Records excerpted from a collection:

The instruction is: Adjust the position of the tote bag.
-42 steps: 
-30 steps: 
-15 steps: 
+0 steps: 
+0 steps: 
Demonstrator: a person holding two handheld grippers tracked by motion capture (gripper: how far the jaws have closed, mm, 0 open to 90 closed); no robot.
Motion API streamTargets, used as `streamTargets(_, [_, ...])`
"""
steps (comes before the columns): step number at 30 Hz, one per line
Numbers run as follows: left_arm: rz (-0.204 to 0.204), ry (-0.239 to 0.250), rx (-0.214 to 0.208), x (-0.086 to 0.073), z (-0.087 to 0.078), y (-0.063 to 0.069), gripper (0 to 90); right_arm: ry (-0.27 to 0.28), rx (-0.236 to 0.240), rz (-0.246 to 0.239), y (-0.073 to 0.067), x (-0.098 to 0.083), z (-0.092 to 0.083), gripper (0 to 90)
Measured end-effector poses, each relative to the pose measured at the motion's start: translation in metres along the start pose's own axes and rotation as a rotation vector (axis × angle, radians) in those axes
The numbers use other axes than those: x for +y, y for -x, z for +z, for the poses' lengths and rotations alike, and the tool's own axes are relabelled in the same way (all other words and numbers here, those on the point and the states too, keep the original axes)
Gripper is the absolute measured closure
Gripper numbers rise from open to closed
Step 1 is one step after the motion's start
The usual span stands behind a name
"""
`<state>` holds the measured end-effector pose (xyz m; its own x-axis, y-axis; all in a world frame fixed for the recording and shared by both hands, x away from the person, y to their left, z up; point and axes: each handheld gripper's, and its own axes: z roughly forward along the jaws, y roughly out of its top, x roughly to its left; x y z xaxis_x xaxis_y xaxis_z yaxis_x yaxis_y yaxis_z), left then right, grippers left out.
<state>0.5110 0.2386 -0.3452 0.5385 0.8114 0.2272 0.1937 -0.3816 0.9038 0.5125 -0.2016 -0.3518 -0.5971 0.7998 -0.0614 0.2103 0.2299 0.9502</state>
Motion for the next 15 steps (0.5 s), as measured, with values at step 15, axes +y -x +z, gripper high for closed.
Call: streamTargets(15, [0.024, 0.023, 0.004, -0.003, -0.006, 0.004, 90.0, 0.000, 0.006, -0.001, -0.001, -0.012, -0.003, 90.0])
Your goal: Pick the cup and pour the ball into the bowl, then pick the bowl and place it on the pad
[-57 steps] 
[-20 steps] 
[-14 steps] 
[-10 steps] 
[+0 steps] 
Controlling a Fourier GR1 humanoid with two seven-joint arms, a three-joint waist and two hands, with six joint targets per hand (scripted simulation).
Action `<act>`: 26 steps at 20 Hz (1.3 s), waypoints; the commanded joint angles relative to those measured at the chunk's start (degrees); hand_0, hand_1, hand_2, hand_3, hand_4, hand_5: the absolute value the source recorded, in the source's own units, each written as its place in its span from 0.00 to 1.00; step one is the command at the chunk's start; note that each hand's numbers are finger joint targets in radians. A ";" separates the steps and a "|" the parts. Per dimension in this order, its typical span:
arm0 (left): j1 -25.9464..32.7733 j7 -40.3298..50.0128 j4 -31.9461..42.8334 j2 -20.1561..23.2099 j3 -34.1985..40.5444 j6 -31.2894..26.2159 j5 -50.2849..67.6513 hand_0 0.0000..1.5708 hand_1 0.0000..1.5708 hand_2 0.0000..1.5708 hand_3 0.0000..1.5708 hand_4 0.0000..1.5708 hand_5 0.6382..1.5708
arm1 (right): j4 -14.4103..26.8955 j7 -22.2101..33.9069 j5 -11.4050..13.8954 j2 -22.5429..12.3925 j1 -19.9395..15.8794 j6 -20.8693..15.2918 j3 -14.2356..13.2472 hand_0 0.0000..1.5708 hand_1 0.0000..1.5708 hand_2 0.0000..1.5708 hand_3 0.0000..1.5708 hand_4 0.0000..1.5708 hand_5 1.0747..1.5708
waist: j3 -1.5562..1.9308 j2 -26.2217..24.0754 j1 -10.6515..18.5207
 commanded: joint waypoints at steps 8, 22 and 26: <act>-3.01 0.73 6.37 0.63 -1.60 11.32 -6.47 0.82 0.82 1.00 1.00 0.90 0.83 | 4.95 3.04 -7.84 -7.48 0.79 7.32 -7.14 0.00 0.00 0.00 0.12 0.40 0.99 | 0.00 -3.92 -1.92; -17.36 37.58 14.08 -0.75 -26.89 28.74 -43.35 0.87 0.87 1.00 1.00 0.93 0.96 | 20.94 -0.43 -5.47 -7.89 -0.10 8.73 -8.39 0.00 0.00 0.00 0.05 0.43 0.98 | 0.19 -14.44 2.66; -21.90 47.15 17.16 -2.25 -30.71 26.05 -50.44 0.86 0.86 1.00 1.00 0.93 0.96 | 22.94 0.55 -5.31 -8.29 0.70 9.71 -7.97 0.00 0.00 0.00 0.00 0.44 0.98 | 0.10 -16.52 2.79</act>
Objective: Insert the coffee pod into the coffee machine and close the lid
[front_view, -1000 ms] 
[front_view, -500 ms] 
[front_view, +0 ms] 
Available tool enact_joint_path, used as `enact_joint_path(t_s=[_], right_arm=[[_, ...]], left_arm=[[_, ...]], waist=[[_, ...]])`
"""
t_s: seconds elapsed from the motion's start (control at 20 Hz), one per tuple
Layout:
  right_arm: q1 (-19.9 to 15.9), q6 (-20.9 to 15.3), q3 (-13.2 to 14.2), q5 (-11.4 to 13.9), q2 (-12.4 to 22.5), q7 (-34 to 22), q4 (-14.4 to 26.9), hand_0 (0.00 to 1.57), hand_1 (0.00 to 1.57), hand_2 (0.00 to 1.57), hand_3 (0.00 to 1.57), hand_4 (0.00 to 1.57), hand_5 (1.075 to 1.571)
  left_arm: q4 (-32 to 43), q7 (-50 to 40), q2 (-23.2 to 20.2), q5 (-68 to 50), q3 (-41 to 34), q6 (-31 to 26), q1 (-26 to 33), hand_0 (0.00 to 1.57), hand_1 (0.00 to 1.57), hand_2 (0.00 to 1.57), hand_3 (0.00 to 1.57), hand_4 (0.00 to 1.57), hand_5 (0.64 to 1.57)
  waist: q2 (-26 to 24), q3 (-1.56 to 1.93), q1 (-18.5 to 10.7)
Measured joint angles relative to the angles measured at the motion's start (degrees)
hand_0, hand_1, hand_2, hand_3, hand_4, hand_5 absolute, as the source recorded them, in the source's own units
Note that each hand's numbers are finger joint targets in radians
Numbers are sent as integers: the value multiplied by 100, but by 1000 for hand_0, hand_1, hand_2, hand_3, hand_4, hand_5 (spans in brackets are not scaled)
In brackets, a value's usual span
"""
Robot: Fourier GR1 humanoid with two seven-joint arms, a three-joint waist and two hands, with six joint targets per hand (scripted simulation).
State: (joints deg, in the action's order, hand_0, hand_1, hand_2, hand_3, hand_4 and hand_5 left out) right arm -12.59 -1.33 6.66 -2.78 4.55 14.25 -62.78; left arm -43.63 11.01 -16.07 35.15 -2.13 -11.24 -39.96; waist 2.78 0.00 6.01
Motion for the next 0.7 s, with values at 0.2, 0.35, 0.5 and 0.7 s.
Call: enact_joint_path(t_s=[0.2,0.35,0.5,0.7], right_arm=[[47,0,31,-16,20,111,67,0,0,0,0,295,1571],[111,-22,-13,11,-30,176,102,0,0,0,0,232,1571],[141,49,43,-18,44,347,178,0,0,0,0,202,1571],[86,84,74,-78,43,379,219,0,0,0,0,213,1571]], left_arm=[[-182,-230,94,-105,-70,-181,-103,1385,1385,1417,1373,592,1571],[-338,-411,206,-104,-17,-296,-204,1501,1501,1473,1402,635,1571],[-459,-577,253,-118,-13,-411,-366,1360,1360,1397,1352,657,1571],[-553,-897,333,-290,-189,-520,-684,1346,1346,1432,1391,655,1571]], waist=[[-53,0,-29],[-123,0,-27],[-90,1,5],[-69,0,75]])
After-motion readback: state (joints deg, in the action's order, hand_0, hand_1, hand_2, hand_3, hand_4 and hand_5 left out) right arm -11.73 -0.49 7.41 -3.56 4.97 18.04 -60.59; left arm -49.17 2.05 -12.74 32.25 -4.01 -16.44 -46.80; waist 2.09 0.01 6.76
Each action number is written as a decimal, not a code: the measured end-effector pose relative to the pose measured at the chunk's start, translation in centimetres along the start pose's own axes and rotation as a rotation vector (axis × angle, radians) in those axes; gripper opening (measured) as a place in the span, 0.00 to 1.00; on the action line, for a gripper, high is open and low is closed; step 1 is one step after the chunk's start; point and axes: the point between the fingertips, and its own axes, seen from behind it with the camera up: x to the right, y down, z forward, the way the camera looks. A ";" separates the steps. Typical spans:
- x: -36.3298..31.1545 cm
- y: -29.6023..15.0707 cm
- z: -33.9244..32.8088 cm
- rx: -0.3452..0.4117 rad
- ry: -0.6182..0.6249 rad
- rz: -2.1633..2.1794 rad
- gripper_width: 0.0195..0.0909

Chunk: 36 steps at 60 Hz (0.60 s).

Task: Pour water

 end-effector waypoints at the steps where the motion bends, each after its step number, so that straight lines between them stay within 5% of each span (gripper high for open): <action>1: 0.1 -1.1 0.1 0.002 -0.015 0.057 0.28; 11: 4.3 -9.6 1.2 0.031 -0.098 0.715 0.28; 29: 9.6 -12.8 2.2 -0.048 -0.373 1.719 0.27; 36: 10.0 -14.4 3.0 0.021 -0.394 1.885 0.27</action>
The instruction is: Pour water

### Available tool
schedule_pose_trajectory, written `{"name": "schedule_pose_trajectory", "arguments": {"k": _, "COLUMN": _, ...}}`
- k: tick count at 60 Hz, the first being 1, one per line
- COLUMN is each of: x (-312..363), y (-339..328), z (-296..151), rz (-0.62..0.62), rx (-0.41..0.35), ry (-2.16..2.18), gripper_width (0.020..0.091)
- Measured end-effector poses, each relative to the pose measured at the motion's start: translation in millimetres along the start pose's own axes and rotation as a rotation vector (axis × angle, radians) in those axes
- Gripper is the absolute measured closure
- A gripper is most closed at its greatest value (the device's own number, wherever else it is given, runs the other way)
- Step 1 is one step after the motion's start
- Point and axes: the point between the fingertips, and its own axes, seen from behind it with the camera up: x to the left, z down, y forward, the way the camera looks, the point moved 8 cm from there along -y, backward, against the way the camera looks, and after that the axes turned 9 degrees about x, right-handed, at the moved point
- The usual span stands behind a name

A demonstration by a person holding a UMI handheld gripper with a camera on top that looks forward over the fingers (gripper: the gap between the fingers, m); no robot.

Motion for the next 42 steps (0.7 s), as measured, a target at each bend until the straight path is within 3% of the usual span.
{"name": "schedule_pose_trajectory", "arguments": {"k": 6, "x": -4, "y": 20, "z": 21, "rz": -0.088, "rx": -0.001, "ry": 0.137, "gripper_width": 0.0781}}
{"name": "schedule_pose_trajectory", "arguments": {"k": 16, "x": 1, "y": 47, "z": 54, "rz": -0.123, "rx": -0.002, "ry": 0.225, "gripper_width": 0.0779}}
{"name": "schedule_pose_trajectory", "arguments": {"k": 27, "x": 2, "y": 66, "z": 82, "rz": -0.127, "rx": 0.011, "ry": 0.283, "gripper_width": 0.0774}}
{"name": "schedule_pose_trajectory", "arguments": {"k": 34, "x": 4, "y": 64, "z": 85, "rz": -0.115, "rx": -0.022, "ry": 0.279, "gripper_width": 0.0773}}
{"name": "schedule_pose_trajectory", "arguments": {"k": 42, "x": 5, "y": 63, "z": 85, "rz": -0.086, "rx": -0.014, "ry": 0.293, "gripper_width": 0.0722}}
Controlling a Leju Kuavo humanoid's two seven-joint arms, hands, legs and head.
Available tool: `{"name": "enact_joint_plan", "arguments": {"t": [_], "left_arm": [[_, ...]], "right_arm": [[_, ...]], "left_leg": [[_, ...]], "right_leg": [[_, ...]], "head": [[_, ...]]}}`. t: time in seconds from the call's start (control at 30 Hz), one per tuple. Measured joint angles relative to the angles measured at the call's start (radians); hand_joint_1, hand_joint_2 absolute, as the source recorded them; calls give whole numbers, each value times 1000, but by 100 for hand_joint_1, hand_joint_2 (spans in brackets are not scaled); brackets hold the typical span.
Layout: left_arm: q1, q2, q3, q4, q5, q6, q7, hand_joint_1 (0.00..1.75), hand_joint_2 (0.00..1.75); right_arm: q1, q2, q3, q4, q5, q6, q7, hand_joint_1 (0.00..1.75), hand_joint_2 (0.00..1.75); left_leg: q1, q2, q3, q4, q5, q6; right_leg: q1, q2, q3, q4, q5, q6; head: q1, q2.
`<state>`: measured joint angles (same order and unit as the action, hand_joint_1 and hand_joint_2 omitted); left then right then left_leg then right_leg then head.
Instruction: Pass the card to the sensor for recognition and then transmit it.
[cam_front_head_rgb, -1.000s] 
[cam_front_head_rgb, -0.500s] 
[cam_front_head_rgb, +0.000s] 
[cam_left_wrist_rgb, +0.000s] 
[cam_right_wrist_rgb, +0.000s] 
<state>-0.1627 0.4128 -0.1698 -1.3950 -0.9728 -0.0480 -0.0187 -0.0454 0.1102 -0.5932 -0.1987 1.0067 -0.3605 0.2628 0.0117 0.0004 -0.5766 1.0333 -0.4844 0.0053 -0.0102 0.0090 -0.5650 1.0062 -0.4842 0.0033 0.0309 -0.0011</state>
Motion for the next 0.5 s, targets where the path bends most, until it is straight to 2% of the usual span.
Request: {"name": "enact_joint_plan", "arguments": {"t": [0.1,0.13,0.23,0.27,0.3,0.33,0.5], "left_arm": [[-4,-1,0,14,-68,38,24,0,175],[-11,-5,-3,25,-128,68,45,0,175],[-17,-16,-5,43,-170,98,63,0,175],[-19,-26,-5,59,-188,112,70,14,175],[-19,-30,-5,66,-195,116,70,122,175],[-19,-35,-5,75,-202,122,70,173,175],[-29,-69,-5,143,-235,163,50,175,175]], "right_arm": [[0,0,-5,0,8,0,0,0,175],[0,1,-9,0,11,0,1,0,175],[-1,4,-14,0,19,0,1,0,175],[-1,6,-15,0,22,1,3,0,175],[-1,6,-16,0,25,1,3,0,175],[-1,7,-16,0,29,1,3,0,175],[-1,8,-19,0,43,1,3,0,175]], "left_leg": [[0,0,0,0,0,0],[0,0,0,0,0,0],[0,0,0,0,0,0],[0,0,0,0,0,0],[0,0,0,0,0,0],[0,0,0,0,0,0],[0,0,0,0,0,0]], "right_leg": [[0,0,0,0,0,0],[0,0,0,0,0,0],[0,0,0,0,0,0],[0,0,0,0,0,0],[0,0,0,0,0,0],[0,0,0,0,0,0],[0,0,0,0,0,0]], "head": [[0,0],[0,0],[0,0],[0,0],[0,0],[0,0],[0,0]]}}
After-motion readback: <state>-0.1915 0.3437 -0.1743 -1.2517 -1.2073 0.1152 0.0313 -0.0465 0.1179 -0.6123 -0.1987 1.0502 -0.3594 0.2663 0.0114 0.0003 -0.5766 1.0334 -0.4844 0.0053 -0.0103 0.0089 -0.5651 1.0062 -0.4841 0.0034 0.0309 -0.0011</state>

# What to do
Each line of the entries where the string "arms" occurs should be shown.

# Response
Controlling a Fourier GR1 humanoid with two seven-joint arms, a three-joint waist and two hands, with six joint targets per hand (scripted simulation).
Robot: Fourier GR1 humanoid with two seven-joint arms, a three-joint waist and two hands, with six joint targets per hand (scripted simulation).
Controlling a Leju Kuavo humanoid's two seven-joint arms, hands, legs and head.

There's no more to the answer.